Filter these entries so that only lines with the word "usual" remain.
»»
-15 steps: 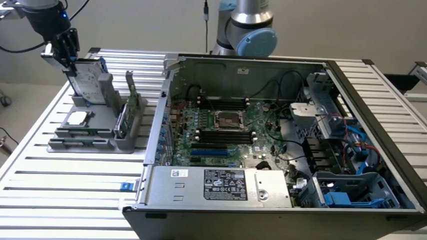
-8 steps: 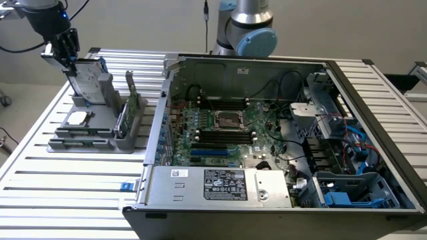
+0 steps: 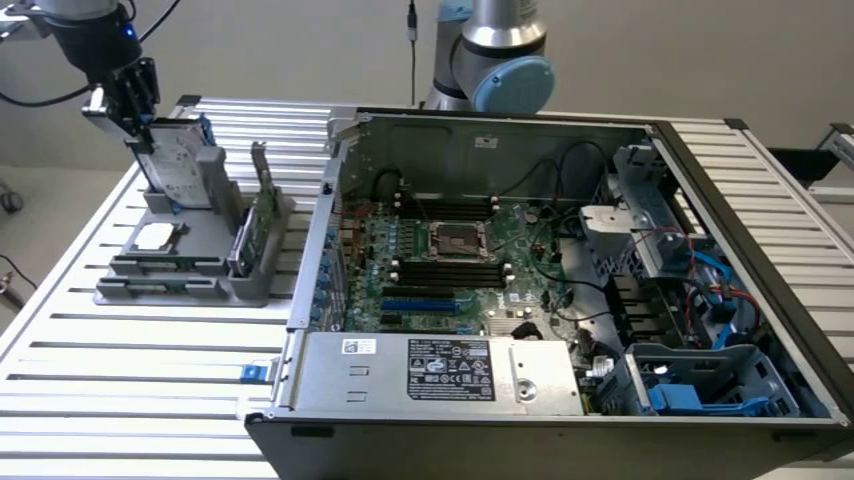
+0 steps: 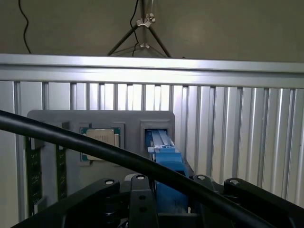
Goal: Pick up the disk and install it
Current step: 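Pick up the disk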
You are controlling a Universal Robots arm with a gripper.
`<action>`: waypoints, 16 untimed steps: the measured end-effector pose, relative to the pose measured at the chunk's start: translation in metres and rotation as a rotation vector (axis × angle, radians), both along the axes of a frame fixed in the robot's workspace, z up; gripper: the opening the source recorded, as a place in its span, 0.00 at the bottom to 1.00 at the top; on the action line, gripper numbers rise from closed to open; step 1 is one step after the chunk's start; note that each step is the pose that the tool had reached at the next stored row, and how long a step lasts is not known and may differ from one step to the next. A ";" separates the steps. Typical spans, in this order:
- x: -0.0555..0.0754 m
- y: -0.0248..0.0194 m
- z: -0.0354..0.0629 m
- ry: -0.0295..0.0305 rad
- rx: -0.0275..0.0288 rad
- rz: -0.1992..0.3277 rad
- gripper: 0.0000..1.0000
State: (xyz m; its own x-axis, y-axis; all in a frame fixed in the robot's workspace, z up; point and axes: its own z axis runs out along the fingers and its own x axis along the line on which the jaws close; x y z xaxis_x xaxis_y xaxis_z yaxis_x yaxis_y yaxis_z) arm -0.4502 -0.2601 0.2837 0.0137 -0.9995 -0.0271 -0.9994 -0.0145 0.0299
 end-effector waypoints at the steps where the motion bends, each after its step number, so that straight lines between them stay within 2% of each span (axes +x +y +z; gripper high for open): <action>1: 0.000 0.0000 -0.0002 0.0000 -0.0004 -0.002 0.33; 12: 0.000 0.0000 -0.0005 -0.0007 -0.0012 -0.005 0.33; 16: -0.001 0.0000 -0.0004 -0.0006 -0.0051 -0.008 0.33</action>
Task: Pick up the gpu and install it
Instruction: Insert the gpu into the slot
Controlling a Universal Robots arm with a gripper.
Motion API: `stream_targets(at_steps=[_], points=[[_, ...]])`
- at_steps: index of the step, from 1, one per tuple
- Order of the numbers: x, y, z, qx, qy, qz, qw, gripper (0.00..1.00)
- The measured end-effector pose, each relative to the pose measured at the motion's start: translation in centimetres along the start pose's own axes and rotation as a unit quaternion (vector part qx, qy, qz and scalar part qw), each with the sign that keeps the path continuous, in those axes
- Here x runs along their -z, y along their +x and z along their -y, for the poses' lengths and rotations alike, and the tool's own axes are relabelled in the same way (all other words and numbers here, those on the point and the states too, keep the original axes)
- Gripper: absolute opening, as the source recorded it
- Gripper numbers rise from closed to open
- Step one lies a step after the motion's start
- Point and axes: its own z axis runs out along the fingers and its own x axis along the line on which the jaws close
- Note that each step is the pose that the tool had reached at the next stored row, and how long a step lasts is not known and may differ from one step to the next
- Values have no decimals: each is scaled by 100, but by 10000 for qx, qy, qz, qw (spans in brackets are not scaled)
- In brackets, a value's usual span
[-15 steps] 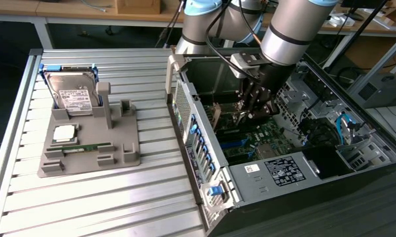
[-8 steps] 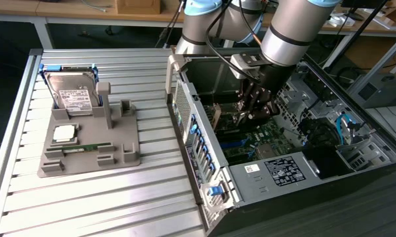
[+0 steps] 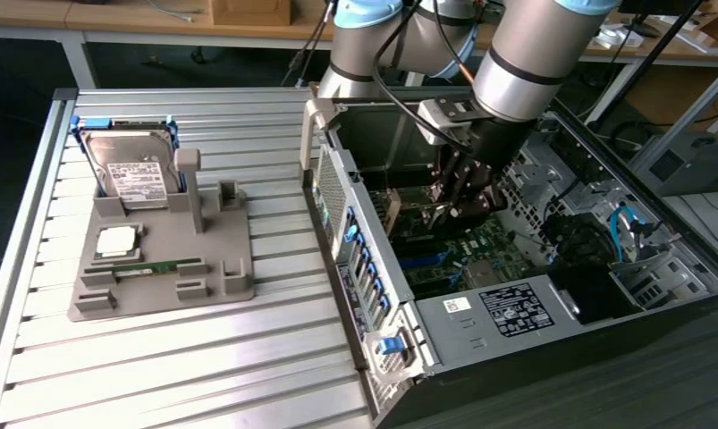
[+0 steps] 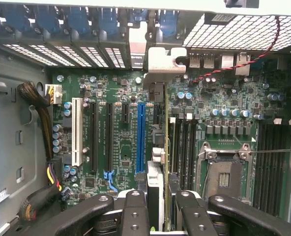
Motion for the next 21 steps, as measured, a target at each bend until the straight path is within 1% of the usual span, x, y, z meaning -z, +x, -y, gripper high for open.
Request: stream_targets(at_steps=[14,17,20,21], points=[[-20,10,-60,-12,0,-1,10000,27],[-29,10,-61,-97,2,-1,10000,27],[-36,10,-62,-281,7,-2,9996,27],[-39,16,-64,-304,8,0,9995,27]])
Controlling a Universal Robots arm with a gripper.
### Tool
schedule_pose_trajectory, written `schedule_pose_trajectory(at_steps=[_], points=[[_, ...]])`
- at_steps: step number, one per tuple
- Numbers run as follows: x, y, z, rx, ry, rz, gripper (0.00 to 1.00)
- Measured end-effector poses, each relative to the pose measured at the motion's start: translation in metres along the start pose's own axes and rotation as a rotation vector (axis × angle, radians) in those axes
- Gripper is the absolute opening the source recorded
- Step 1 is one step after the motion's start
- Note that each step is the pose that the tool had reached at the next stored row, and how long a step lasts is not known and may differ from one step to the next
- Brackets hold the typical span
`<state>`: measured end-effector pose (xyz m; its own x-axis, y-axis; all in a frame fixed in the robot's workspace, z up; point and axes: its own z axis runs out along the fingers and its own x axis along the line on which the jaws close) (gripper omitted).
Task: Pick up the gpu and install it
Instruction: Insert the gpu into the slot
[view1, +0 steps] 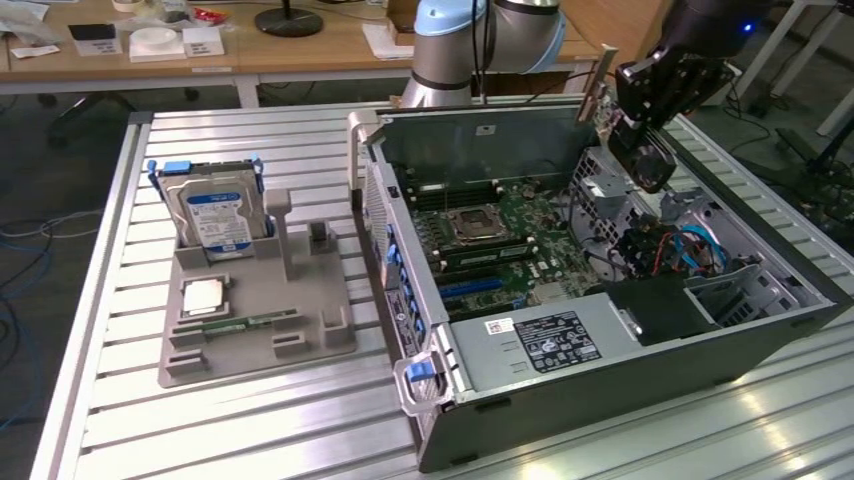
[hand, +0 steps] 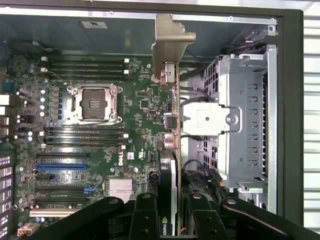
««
◆ **Task response**:
- In brackets, a value's usual span
Motion for the next 21 steps, as measured, a target at each bend until the straight path is within 1% of the usual span, x, y, z meaning -z, +x, -y, gripper high for open.

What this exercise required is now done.